The winners, who beat out 120 applicants and four other finalists for the honor, were chosen by attendees of Transform 2015, an annual get-together for innovators and industry leaders.
“The theme of Transform 2015 was People Power Health, embracing the shift from the traditional medical model to people determining their own health and health care,” said Barbara Spurrier, administrative director of Mayo Clinic Center for Innovation, which sponsored the contest along with Mayo Clinic Ventures and AVIA Health Innovation.
Care at Hand, which won the “Got Health Award,” leverages predictive analytics, telehealth, and a smart survey platform to combat preventable hospital admissions.
The “I Am Not My Disease Award” was presented to Wellpepper, a Seattle-based company that focuses on improving chronic disease management and patient adherence by strengthening communication through remote monitoring and telehealth. The platform has already found a place in healthcare organizations navigating the transition to accountable care, which requires more robust tracking of patients and their outcomes.
“These two companies have the potential to be standouts in their fields, hopefully bringing ideas to market that are changing the way people experience health and health care,” said Mayo Clinic Ventures Chair James Rogers III.

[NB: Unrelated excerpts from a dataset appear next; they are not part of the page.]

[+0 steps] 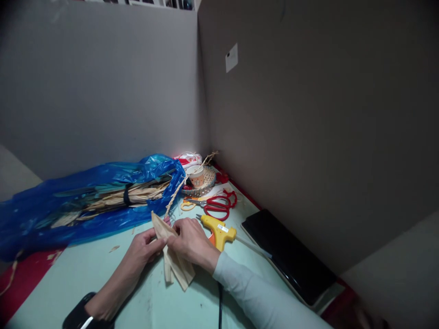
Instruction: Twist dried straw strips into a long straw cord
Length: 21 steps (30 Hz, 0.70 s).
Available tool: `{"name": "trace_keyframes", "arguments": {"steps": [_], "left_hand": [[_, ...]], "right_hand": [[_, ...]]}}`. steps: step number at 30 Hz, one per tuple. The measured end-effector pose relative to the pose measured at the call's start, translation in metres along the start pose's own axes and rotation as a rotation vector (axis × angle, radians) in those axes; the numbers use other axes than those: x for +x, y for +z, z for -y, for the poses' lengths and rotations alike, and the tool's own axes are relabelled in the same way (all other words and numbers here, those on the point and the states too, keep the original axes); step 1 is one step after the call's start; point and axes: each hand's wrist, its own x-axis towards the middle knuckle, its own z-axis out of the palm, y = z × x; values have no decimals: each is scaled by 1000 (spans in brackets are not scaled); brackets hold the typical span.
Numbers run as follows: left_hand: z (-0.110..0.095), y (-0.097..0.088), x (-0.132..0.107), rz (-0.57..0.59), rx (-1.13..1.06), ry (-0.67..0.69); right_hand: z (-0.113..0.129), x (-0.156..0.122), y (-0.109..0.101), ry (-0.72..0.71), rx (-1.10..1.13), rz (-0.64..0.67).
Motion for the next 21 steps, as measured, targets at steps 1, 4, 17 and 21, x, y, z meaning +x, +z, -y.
{"name": "trace_keyframes", "arguments": {"steps": [1, 4, 17, 21], "left_hand": [[0, 0, 0, -4, 4, 4], [0, -1, 0, -6, 9, 9], [3, -1, 0, 10, -36, -18], [7, -3, 2, -20, -36, -11]], "right_hand": [[0, 0, 1, 1, -4, -2], [0, 0, 1, 9, -10, 1], [4, -1, -4, 45, 105, -30], [0, -2, -6, 11, 117, -21]]}}
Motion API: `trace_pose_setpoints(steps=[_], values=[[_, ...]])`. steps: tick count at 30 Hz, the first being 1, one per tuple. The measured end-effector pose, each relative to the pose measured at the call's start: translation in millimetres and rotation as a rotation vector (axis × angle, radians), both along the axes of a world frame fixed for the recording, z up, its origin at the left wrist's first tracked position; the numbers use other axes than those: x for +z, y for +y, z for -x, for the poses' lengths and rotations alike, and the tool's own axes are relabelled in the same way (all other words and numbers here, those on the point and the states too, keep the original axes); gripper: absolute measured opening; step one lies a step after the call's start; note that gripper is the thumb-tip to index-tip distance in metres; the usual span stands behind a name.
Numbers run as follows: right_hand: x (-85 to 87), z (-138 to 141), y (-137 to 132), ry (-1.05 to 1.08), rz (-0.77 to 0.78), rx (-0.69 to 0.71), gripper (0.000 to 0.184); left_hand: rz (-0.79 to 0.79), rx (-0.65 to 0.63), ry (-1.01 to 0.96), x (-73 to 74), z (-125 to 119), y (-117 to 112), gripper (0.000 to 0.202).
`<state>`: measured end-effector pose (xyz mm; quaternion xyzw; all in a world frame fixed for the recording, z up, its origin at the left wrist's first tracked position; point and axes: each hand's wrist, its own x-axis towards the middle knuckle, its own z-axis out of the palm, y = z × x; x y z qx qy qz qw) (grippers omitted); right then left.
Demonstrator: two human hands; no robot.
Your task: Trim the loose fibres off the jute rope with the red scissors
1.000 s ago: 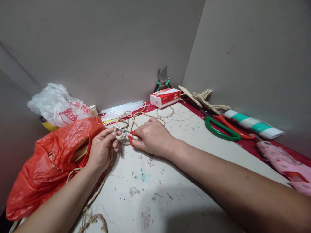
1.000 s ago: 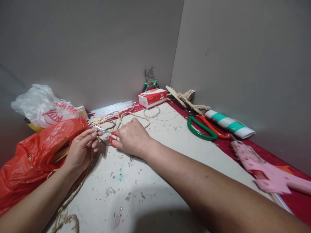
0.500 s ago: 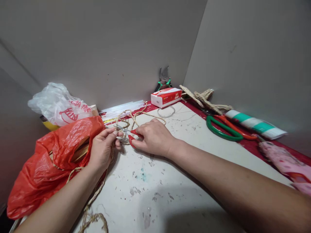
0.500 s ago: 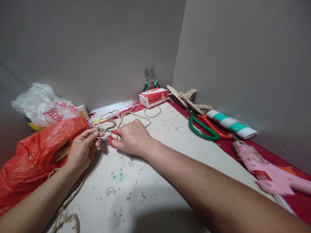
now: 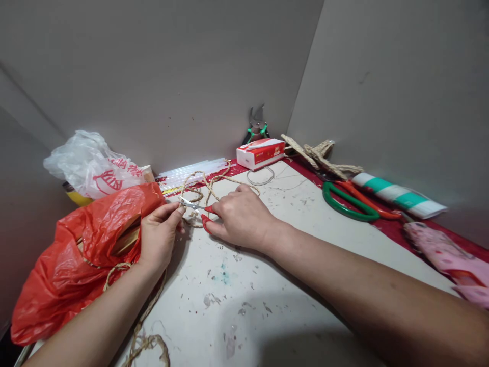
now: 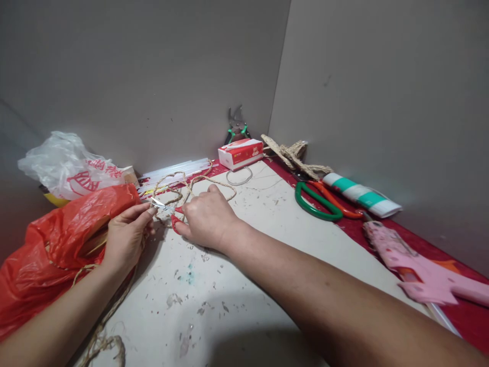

The Mayo Clinic and its various spin-offs and partners have taken a proactive approach to the development of new solutions for some of healthcare’s most difficult problems. In March of 2014, Mayo Clinic teamed up with Rock Health and other investors to launch Ambient Clinical Analytics with more than a million dollars in funding. The company’s flagship products include a clinical decision support tool to flag sepsis in critically ill patients and a dashboard that helps emergency department and ICU physicians pull the most important patient information out of cluttered interfaces.
The Rochester, Minnesota health system has also created its own ecosystem of consumer-facing mHealth apps which provide free education and fee-based access to round-the-clock care from nurses and physician assistants.
Optum Labs, a partnership between Mayo, Optum, and more than half a dozen industry leaders, was also founded in 2014 as a collaborative way to bring developers and researchers together in pursuit of big data analytics and population health management projects.
These partnerships, prizes, and collaborations are just some of the many activities across the industry that are bringing hundreds of millions of dollars in venture capital investment and seed funding for a slew of start-ups and small innovators looking to make a mark in a crowded but lucrative field.
A recent report from Accenture predicts that healthcare organizations with the ability to invest in diverse portfolios of health IT innovation projects may be in a better position to take advantage of new opportunities in the digital health market.
Since 2009, investors have spent more than $15 billion on healthcare big data analytics, population health management, and care coordination companies offering software and services that could help to streamline processes across the healthcare ecosystem. Mayo Clinic’s participation across this quickly growing marketplace is likely to continue to drive dollars towards top-level startups that bring new solutions to the industry’s broad range of challenges.